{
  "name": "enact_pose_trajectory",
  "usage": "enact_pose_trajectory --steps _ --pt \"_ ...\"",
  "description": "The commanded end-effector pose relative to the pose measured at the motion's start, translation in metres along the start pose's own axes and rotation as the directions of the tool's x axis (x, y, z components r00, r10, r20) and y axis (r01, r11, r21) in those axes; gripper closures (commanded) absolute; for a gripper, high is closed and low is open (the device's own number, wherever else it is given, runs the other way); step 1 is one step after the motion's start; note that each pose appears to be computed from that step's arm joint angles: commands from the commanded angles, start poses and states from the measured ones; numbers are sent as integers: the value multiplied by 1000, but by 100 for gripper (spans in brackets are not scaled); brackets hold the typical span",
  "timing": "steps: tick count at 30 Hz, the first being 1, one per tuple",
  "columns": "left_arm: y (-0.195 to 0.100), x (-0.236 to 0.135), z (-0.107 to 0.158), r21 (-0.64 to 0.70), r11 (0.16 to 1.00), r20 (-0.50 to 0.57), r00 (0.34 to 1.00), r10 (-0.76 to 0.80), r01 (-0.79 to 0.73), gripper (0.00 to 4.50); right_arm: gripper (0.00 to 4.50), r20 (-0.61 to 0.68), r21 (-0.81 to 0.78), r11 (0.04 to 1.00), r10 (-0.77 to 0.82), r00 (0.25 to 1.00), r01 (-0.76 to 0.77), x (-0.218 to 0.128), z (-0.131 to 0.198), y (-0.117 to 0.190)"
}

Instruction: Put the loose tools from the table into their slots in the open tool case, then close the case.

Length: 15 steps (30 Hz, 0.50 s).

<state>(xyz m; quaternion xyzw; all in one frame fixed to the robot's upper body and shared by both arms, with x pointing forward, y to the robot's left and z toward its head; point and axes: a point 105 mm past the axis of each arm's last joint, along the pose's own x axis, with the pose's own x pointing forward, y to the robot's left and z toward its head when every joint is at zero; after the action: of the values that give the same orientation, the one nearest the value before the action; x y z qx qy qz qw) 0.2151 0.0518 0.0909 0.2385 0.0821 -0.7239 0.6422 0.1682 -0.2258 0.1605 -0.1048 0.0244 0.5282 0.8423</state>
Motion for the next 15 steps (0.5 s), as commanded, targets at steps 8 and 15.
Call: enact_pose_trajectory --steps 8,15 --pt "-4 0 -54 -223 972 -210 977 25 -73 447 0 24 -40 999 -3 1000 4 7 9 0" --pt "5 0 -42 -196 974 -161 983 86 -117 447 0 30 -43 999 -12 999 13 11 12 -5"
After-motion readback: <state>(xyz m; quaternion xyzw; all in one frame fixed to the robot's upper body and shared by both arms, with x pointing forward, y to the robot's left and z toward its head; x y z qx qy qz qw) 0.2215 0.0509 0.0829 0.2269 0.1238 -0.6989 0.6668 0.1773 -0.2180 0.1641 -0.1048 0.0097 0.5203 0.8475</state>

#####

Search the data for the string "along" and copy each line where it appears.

  "description": "The commanded end-effector pose relative to the pose measured at the motion's start, translation in metres along the start pose's own axes and rotation as the directions of the tool's x axis (x, y, z components r00, r10, r20) and y axis (r01, r11, r21) in those axes; gripper closures (commanded) absolute; for a gripper, high is closed and low is open (the device's own number, wherever else it is given, runs the other way); step 1 is one step after the motion's start; note that each pose appears to be computed from that step's arm joint angles: commands from the commanded angles, start poses and states from the measured ones; numbers are sent as integers: the value multiplied by 1000, but by 100 for gripper (spans in brackets are not scaled); brackets hold the typical span",
<state>(xyz m; quaternion xyzw; all in one frame fixed to the robot's upper body and shared by both arms, with x pointing forward, y to the robot's left and z toward its head; point and axes: a point 105 mm past the axis of each arm's last joint, along the pose's own x axis, with the pose's own x pointing forward, y to the robot's left and z toward its head when every joint is at zero; after the action: of the values that give the same orientation, the one nearest the value before the action; x y z qx qy qz qw) 0.2151 0.0518 0.0909 0.2385 0.0821 -0.7239 0.6422 0.1682 -0.2258 0.1605 -0.1048 0.0244 0.5282 0.8423</state>

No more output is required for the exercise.